=== Source data ===
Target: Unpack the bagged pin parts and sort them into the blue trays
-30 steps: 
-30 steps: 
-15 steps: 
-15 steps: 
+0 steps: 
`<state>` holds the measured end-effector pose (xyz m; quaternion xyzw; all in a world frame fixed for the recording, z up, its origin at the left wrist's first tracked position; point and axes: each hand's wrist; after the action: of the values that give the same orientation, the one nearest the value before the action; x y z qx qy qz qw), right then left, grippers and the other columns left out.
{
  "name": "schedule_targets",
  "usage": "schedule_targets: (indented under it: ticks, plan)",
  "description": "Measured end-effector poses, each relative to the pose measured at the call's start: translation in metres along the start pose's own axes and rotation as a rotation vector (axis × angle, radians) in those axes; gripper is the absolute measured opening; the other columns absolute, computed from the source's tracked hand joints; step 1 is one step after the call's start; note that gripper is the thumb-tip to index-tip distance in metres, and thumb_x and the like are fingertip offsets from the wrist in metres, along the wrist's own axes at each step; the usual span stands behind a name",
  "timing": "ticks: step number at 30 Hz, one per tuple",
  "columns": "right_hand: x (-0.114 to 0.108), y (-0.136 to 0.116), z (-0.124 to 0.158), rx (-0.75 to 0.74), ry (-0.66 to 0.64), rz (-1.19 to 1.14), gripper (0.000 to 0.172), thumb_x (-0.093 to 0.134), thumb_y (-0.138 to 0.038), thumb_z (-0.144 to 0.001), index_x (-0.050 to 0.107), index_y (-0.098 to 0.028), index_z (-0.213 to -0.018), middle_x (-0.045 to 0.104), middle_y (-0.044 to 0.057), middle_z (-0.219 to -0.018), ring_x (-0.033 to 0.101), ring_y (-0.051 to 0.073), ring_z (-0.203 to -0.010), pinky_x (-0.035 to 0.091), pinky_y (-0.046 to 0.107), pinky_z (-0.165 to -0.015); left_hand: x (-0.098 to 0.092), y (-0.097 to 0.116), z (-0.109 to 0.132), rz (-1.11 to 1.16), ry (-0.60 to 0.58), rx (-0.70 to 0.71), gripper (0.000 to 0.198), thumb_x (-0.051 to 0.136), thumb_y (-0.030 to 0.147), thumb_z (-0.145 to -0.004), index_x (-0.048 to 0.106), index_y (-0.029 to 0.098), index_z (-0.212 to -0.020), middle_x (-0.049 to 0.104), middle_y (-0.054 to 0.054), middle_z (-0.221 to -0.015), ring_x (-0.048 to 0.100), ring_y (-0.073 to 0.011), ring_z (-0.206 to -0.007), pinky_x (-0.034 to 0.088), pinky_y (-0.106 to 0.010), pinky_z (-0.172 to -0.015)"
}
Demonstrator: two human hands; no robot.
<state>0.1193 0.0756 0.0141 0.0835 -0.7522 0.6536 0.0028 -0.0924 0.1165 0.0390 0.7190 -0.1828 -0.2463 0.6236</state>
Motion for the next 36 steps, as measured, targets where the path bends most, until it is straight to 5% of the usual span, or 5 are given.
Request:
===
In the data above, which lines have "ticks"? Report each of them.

  "usage": "schedule_targets: (indented under it: ticks, plan)",
  "timing": "ticks: step number at 30 Hz, one per tuple",

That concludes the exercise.